Retired from the official palace agenda, in June next year he hopes to arrive and celebrate 100 years in style.
Duke's health is a matter of concern in the UK especially these months with the pandemic.
That is why the royal house has taken extreme precautions around him and Elizabeth II.
On October 6, the queen made her grand return to Windsor Castle but without her husband who decided to stay longer in Norfolk.
At this Wood Farm residence, located on the grounds of Sandringham Castle, the couple stayed for three weeks, after shortening their summer vacation in Balmoral, Scotland.
The division has been controversial because it involves doubling the staff, depleted and tired in time of coronavirus, but finally Felipe will have only a handful of assistants at Wood Farm, since he will not reside in the main house.
Despite his advanced age, Philippe of Edinburgh is determined not to let his health condition get in the way of his upcoming public appearances.
"It takes several hours of slow preparation and wakes up as early as necessary to make sure she's on time," explained Ingrid Seward, a royal writer.
He is described as a "proud" man.
"He makes a great effort when he has to make an appearance and knows that he has to be at his best," added the specialist.
"He doesn't want to be seen with a cane, and he would never consider a walker," he continued.
If there is a particular event that Prince Philip is preparing for, it is his birthday.
"He does what he can and is preparing to participate in the celebrations of his centennial next year," says Seward.
In times of pandemic neither Buckingham Palace nor Windsor will host “large-scale events”, because “they will follow the lines set by the Government, as a precaution due to current circumstances”.
Although they affirm that they have "investigated a great variety of possibilities to carry out possible investitures, sadly and due to the large number of guests it has not been possible to find a safe method."
There are those who see in him the companion and advisor of Elizabeth II and others, on the contrary, remember his extramarital affairs and his past that some link to Nazism.
The British left considers him a hopeless racist who does not realize that his practical jokes expose the country.

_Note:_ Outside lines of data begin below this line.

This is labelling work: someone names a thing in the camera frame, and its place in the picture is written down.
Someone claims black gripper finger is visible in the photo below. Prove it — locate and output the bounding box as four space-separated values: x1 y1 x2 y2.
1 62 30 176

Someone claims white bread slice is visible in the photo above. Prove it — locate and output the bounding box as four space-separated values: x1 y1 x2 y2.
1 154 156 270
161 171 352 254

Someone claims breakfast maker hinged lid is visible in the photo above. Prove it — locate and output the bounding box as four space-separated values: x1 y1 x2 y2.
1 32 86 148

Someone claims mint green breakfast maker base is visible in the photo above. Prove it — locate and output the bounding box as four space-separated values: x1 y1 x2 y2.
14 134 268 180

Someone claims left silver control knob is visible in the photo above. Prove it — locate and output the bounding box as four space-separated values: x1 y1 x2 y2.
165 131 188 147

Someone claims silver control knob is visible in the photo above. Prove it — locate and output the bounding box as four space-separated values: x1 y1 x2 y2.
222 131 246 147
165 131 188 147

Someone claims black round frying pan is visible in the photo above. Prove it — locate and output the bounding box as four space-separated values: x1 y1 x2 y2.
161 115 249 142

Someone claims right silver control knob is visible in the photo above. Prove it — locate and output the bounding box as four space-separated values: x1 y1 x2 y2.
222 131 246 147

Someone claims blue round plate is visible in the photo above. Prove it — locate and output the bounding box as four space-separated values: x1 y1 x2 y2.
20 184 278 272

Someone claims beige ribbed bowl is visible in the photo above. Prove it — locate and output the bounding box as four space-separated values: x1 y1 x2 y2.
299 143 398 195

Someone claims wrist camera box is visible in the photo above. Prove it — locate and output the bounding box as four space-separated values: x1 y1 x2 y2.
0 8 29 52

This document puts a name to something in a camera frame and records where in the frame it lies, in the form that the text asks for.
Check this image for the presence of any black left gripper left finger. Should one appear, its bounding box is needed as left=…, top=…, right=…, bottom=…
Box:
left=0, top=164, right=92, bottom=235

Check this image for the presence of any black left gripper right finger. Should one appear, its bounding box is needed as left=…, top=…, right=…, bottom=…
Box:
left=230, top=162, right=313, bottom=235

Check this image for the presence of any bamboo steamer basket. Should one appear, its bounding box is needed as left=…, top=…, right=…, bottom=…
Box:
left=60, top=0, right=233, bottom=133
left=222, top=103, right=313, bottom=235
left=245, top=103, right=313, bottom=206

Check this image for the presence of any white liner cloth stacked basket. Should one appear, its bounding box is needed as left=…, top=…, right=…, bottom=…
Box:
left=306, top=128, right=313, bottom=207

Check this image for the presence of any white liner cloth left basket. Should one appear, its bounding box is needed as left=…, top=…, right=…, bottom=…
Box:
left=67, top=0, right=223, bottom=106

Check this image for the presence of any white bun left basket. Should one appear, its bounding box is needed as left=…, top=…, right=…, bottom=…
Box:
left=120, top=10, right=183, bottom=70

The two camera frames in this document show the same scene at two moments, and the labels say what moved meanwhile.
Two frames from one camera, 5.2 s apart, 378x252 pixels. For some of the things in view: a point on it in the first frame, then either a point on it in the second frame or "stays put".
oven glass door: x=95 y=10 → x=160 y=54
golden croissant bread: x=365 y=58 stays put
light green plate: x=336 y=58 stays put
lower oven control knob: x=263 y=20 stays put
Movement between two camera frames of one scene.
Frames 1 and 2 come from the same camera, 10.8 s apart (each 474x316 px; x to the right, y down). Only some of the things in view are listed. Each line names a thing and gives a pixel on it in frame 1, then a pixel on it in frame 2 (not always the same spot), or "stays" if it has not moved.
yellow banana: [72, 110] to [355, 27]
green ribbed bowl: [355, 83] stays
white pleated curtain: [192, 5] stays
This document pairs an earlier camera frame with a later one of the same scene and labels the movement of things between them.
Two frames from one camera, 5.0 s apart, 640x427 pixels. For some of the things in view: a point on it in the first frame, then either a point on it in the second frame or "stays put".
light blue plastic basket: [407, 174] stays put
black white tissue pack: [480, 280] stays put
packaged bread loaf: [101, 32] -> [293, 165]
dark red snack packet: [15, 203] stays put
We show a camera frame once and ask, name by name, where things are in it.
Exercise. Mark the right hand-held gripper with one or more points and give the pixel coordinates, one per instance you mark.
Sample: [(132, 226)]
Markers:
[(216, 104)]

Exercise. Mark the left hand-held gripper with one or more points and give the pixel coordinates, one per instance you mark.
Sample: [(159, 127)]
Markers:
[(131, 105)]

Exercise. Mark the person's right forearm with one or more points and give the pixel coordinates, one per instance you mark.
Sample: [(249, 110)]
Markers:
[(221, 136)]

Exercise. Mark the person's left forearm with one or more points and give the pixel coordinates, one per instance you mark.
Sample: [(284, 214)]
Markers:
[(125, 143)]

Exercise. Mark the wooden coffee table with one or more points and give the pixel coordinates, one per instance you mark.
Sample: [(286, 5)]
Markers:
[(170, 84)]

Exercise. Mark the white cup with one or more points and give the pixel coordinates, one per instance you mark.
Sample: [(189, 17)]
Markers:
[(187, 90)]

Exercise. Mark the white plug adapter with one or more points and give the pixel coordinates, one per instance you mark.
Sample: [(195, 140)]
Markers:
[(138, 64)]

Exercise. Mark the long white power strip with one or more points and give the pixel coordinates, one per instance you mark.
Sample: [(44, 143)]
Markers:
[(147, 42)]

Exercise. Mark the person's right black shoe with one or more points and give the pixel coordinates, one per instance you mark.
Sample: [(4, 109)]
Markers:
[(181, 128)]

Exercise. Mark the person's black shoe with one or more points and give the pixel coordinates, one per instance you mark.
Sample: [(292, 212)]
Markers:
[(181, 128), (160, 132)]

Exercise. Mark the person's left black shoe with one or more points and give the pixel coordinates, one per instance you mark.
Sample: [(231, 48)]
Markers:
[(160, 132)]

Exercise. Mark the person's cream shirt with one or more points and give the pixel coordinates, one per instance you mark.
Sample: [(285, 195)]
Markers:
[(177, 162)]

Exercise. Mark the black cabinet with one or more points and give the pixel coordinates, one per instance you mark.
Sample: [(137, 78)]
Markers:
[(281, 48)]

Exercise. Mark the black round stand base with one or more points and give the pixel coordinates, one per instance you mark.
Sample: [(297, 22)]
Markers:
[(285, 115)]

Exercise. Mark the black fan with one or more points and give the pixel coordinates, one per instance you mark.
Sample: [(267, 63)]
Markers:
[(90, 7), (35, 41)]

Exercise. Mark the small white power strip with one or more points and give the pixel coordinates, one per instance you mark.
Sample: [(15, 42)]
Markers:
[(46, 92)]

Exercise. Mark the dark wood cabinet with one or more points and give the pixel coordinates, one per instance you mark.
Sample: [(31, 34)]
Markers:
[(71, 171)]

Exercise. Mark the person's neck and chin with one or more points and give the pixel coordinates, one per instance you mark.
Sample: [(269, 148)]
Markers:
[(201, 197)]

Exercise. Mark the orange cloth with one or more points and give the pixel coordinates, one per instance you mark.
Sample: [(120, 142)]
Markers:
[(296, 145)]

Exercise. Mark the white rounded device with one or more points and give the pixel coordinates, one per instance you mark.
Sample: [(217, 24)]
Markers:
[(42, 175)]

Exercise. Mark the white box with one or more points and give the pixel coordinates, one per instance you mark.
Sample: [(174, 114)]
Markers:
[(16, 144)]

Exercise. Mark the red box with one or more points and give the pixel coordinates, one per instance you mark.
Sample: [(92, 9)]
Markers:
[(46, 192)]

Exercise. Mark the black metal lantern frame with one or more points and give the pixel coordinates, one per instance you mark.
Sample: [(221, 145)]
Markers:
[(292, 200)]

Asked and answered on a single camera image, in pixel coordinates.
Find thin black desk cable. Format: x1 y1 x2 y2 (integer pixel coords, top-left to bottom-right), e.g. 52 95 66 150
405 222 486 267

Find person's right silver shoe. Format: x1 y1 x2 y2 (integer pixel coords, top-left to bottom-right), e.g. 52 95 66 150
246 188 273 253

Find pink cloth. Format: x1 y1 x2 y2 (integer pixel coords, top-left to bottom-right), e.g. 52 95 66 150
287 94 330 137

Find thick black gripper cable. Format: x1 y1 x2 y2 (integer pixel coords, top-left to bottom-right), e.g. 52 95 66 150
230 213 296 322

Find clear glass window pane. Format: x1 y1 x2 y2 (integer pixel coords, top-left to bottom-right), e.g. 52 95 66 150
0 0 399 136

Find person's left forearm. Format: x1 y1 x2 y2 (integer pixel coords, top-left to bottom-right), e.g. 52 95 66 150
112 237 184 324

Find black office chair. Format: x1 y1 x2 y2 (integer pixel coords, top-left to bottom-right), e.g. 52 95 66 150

The right considers him a freethinker to whom political correctness brings to the fore.
But what everyone agrees on is how easy it is to screw up their comments.

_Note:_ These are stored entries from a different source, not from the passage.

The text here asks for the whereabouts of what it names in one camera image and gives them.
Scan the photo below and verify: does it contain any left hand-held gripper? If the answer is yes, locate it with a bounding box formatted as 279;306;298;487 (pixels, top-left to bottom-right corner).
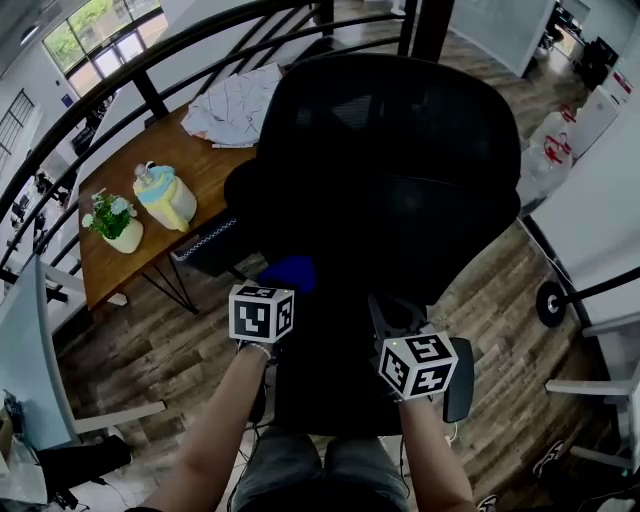
228;283;297;352

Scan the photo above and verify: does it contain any clear water jug red handle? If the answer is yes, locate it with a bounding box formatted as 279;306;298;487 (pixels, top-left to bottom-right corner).
514;132;576;214
530;107;577;151

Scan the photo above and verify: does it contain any black chair seat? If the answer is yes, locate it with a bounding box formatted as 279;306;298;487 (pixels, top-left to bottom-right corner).
272;294;446;439

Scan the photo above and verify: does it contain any blue cloth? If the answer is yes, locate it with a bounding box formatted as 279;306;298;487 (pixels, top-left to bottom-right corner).
257;254;319;296

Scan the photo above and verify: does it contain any cream pitcher with blue lid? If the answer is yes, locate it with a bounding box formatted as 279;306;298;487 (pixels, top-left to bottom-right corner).
132;160;199;234

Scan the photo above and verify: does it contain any white desk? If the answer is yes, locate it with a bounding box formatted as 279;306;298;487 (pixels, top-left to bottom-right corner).
0;254;167;451

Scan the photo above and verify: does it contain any person's left forearm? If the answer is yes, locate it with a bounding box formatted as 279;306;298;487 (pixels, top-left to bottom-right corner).
142;344;271;512

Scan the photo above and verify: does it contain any white checked fabric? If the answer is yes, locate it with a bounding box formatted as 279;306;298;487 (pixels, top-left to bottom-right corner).
179;62;284;150

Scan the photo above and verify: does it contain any person's right forearm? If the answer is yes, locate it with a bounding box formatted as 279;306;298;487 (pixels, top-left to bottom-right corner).
398;397;474;512

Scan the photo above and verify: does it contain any red and white sign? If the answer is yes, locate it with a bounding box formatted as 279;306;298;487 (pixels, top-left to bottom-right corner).
612;69;635;106

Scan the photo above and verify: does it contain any white table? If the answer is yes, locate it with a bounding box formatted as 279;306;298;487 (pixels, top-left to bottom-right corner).
544;309;640;474

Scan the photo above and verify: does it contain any green plant in cream pot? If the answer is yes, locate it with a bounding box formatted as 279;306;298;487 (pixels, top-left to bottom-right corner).
81;188;145;255

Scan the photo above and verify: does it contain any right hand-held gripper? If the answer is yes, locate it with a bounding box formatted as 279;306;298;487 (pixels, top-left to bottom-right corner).
367;294;460;402

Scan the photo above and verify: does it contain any dark chair with patterned trim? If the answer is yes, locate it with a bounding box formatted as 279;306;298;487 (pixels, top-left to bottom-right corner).
168;215;266;281

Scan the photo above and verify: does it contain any black chair armrest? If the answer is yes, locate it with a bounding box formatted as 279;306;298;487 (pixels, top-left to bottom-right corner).
442;337;475;425

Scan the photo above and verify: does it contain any wooden table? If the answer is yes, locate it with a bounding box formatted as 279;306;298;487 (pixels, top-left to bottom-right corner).
78;102;261;316

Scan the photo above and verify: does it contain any black mesh chair headrest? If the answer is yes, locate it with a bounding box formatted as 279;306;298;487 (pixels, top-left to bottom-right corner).
257;52;523;201

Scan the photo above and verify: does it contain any black curved railing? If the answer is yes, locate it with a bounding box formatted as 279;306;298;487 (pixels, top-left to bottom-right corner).
0;0;419;301

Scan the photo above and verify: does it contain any black coat stand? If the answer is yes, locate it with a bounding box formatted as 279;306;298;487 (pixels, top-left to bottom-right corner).
535;267;640;330

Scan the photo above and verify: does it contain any large window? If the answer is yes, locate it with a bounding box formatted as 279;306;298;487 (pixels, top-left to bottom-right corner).
42;0;169;99

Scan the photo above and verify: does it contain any black mesh office chair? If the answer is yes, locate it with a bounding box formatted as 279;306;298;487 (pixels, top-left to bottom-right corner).
223;158;523;321

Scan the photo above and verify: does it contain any white water dispenser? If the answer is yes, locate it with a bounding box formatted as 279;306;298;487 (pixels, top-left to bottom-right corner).
574;84;622;159

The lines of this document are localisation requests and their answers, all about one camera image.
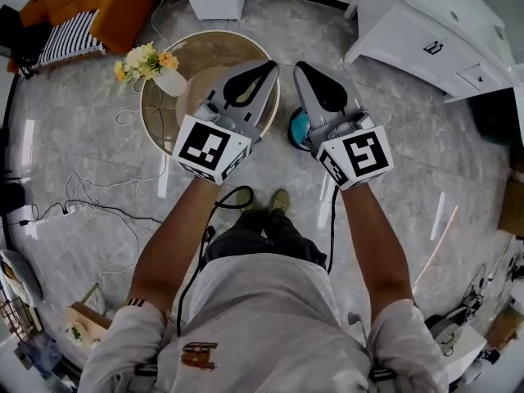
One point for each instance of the person's left shoe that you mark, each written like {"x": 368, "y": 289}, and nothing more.
{"x": 243, "y": 199}

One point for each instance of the white power strip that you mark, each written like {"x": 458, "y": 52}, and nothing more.
{"x": 69, "y": 210}

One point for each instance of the yellow and white flower bouquet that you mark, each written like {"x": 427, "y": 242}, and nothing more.
{"x": 143, "y": 61}

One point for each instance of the small wooden stand with flowers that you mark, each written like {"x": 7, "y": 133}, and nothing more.
{"x": 84, "y": 326}

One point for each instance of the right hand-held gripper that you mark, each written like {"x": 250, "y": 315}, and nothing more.
{"x": 360, "y": 154}

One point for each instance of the black and white striped cushion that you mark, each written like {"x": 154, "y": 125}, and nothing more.
{"x": 69, "y": 37}

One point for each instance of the person's white shirt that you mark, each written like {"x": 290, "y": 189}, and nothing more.
{"x": 262, "y": 326}

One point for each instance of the grey cushion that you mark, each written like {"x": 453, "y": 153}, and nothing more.
{"x": 22, "y": 272}

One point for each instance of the orange sofa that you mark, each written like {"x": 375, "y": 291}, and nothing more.
{"x": 118, "y": 10}

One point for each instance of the person's right shoe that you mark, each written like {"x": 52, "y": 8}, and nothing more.
{"x": 280, "y": 200}

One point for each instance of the person's right forearm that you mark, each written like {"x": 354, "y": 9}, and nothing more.
{"x": 376, "y": 240}

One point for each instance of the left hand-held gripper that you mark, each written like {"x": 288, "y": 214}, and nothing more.
{"x": 213, "y": 147}

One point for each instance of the blue trash bin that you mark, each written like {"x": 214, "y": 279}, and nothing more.
{"x": 298, "y": 131}

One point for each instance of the person's left forearm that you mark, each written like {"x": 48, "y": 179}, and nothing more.
{"x": 176, "y": 244}

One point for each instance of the white thin rod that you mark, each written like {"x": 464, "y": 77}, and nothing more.
{"x": 440, "y": 240}

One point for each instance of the person's dark trousers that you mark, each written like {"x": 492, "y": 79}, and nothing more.
{"x": 278, "y": 238}

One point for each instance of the person's shoe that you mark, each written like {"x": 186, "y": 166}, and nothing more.
{"x": 243, "y": 199}
{"x": 280, "y": 200}

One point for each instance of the cardboard box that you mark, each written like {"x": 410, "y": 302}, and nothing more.
{"x": 513, "y": 207}
{"x": 505, "y": 328}

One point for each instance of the white vase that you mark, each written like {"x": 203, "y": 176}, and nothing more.
{"x": 172, "y": 82}

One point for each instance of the round glass side table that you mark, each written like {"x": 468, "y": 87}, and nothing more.
{"x": 213, "y": 51}

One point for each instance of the white dresser with drawers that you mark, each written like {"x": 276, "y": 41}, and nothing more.
{"x": 421, "y": 35}

His slips have even led to a book,
Prince Philip: Wise Words and Golden Gaffes
, which collects the most controversial phrases of the duke.

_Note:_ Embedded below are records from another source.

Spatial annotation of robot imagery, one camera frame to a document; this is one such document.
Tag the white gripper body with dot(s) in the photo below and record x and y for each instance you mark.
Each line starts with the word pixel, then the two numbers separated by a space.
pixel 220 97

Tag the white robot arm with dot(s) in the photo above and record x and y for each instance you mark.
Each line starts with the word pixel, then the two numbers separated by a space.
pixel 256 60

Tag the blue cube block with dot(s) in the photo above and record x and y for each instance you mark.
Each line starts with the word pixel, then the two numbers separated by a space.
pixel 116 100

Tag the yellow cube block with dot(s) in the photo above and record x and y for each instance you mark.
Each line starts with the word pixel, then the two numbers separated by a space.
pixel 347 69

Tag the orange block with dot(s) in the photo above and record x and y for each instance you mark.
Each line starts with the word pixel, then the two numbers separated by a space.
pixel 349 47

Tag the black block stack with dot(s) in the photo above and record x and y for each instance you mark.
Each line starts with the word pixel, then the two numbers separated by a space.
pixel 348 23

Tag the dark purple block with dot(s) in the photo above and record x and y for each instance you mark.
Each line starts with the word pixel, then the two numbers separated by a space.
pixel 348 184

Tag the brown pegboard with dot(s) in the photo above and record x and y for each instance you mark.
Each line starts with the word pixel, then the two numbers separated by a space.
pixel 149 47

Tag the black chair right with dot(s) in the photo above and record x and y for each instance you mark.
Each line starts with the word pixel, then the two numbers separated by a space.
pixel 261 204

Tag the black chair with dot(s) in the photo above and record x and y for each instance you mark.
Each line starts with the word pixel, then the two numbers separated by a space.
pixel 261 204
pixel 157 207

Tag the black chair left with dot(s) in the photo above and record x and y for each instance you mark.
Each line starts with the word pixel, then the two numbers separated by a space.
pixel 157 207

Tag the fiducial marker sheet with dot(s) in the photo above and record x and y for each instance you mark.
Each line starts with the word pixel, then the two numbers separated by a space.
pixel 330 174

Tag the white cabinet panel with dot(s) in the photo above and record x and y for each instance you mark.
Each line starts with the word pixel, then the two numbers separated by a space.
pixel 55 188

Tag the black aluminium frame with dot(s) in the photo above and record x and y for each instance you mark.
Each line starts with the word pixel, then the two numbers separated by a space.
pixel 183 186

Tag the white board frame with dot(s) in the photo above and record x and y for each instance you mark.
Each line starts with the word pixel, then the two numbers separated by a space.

Prince Philip was unexpectedly hospitalized last December for complications from a "pre-existing medical condition," and the news did not go beyond a scare that kept the British press agitated for a few hours.
It was in any case a reminder that, if the consort is already about to reach a century of life, his wife and queen (94 years) follow him closely.
The son of Prince Andrew of Greece and Denmark, born on a kitchen table on the island of Corfu and exiled at 18 months, educated in England and Scotland for the charity of family and friends and convinced of his strength as a leader, has maintained to the end an enigmatic shell of character.
“The family was broken ... and I had no choice but to move forward.
It is what is done in these cases.
It's what you do, ”he once said when referring to his wandering life trajectory.
Elizabeth II, in 1997, on the occasion of her 50th wedding anniversary, said of him: “My husband has been my strength and my rest during all these years, and both I and his entire family, both this country and many others, have with him a greater debt than he will ever claim us or of which we will never know ”.
That has been the legend held by the royalists for decades, in which the Duke of Edinburgh is portrayed as the anchor and the helm of a family with an irremediable tendency to self-destruction.